Jika skenario berjalan dengan lancar maka Bank Sentral Inggirs memperkirakan pada kuartal terakhir 2023 mendatang inflasi akan berada di angka 5% dan di tahun 2025 akan mencapai angka 2%.
Namun skenario ini dihantui kegagalan karena terjadi kenaikan harga di semua sektor perekonomian.

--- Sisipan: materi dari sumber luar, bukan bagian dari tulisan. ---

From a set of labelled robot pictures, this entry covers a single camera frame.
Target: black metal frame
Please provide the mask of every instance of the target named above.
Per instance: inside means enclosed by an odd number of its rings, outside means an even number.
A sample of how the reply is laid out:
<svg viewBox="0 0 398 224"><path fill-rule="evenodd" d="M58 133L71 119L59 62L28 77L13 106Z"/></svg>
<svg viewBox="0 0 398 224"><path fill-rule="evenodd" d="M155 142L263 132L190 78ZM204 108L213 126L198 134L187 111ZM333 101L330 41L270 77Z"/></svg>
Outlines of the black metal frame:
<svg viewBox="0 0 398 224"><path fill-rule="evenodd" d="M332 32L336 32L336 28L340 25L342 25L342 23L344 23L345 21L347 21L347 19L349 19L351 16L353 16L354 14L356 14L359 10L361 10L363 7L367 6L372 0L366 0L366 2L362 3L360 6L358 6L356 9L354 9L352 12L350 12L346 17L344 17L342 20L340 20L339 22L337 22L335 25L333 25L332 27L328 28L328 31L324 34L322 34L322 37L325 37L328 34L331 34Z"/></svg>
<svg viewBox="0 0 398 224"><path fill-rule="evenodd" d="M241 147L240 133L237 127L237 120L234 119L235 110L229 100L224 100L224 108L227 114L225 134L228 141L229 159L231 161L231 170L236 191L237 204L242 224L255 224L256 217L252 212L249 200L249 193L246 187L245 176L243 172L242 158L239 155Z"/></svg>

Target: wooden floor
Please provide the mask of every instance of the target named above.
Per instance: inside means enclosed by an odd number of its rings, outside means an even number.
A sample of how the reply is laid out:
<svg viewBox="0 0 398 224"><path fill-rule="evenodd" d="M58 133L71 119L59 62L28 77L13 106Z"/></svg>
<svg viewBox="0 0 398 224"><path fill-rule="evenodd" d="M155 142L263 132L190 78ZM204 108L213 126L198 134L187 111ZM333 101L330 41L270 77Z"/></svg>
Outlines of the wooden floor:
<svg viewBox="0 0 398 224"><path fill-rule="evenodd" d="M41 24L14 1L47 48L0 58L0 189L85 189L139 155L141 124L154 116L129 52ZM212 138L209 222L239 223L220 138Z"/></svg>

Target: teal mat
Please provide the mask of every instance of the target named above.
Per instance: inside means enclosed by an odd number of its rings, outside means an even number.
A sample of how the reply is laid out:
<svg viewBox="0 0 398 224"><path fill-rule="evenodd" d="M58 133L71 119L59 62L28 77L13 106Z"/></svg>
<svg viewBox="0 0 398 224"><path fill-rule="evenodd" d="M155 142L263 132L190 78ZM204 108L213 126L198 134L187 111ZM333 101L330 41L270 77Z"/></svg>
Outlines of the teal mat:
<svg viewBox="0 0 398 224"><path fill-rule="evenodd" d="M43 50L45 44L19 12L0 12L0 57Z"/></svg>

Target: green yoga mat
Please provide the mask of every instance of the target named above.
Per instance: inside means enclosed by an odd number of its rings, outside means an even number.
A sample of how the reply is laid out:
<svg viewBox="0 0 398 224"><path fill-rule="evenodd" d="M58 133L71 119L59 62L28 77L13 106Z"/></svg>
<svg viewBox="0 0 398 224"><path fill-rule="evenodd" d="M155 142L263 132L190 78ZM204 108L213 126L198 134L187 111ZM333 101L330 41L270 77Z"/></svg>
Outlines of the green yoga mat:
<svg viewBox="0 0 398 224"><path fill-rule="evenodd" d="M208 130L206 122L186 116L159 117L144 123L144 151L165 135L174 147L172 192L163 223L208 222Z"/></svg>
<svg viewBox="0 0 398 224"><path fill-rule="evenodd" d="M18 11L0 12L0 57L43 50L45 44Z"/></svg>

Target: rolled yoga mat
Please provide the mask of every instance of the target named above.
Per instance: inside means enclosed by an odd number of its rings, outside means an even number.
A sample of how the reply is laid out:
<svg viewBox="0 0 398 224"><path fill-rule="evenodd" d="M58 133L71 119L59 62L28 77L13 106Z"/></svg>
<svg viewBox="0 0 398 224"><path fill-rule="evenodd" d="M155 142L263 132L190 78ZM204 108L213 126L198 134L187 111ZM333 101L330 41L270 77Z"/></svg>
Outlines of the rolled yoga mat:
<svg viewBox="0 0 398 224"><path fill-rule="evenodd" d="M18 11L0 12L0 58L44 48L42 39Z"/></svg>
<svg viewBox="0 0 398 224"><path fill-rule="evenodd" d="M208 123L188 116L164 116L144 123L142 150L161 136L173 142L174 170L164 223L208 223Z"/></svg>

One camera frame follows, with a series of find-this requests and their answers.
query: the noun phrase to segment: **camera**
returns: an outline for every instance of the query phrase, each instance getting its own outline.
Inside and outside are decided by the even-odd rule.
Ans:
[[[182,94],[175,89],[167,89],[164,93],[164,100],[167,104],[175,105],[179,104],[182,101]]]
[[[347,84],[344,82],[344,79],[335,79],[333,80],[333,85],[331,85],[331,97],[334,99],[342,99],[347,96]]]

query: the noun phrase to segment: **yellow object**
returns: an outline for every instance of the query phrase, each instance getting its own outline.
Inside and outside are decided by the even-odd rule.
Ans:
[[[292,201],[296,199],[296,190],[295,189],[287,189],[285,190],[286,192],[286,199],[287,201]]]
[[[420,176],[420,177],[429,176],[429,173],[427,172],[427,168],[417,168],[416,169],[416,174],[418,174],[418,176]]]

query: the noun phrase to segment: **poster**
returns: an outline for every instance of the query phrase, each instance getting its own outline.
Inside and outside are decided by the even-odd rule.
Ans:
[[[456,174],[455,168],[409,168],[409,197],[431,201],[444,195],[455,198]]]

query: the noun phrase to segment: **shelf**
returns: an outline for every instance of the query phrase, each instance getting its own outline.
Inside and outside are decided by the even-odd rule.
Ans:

Di samping itu subsidi energi juga berkontribusi besar dalam inflasi ini, demikian juga dengan pasar kerja yang tidak menentu.
Inflasi yang sangat tinggi ini tentu saja menjadi isu utama sekaligus bola panas karena tahun depan akan ada pemilihan umum yang akan menentukan nasib Perdana Menteri Inggris Rishi Sunak
Tidak ada pilihan lain bagi pemerintah Inggris untuk mengendalikan inflasi ini selain mengurangi inflasi menjadi separuhnya, mengurangi utang dan menumbuhkan ekonomi.
Jika diamati lebih dalam lagi maka titik dimana inflasi Inggris mulai tidak terkendali terjadi setelah invasi Rusia ke Ukraina pada bulan Februari 2022 lalu yang menyebabkan melonjaknya harga gas alam di seluruh wilayah Eropa.
Inggris yang juga menjadi pemain utama dalam menggalang sekutu menentang Rusia dalam konflik dengan Ukraina dengan cara menerapkan sangsi yang sangat ketat, kini sedang menuai badai.
Jadi tidak heran Inggris bersama Amerika dan sekutunya mencoba dengan cara apapun untuk mengakhiri perang Rusia dengan Ukraina dengan kemenangan Ukraina.
Namun di lapangan ternyata perang Rusia dan Ukraina yang semula diperkirakan akan berlangsung dengan cepat ternyata terus berpepanjangan dan sulit ditentukan akhirnya.
Sementara dampak kenaikan harga gas alam, bahan bakar dan bahan pangan sudah terlanjur melanda dan menghantam perekonomian dunia.